■ **Task to carry out**:
The reply should hold only the lines below from the one with "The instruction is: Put" to the end, each copied exactly.
++++++++
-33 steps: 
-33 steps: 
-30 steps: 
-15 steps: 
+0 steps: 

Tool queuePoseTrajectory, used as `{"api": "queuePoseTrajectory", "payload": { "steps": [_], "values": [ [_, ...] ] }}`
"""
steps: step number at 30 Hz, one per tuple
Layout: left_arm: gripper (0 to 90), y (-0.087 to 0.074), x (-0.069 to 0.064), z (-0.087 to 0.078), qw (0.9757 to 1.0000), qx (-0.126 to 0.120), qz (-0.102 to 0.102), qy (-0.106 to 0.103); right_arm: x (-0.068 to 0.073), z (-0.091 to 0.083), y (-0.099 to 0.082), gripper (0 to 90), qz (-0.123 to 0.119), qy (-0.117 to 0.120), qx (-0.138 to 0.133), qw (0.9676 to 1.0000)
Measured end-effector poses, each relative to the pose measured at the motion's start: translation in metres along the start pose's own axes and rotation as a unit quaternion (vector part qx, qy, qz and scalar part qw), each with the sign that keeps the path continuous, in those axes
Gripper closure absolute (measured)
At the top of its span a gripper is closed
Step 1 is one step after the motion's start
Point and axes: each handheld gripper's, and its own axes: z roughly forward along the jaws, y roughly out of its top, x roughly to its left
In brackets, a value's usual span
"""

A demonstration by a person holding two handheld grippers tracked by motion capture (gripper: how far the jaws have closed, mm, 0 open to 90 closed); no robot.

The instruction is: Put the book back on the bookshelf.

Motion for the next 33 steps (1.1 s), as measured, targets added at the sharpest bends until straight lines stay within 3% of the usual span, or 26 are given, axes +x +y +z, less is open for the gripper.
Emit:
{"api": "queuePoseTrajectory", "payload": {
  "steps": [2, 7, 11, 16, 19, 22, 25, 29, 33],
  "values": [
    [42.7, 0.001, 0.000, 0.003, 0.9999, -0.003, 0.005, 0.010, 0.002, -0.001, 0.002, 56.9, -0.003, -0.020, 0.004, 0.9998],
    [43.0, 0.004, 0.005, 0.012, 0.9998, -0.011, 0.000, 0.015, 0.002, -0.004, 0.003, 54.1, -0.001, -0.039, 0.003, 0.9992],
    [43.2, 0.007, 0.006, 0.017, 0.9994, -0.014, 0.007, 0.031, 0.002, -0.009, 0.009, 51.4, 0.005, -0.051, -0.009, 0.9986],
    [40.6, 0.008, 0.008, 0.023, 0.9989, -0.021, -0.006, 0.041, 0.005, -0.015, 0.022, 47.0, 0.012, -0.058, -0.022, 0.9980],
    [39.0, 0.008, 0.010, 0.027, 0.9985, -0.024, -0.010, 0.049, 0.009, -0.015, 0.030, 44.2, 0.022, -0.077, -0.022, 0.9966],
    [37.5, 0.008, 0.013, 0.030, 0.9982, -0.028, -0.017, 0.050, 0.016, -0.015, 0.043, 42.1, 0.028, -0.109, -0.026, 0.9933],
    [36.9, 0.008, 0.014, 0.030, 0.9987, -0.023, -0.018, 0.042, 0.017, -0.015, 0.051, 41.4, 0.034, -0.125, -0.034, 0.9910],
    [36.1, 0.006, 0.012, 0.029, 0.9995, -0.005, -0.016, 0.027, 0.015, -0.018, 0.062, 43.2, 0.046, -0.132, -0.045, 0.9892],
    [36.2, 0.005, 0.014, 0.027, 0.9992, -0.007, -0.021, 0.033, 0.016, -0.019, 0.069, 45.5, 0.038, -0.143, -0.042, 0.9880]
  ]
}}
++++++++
■ **The completed task**:
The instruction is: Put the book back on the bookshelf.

Motion for the next 33 steps (1.1 s), as measured, targets added at the sharpest bends until straight lines stay within 3% of the usual span, or 26 are given, axes +x +y +z, less is open for the gripper.
Emit:
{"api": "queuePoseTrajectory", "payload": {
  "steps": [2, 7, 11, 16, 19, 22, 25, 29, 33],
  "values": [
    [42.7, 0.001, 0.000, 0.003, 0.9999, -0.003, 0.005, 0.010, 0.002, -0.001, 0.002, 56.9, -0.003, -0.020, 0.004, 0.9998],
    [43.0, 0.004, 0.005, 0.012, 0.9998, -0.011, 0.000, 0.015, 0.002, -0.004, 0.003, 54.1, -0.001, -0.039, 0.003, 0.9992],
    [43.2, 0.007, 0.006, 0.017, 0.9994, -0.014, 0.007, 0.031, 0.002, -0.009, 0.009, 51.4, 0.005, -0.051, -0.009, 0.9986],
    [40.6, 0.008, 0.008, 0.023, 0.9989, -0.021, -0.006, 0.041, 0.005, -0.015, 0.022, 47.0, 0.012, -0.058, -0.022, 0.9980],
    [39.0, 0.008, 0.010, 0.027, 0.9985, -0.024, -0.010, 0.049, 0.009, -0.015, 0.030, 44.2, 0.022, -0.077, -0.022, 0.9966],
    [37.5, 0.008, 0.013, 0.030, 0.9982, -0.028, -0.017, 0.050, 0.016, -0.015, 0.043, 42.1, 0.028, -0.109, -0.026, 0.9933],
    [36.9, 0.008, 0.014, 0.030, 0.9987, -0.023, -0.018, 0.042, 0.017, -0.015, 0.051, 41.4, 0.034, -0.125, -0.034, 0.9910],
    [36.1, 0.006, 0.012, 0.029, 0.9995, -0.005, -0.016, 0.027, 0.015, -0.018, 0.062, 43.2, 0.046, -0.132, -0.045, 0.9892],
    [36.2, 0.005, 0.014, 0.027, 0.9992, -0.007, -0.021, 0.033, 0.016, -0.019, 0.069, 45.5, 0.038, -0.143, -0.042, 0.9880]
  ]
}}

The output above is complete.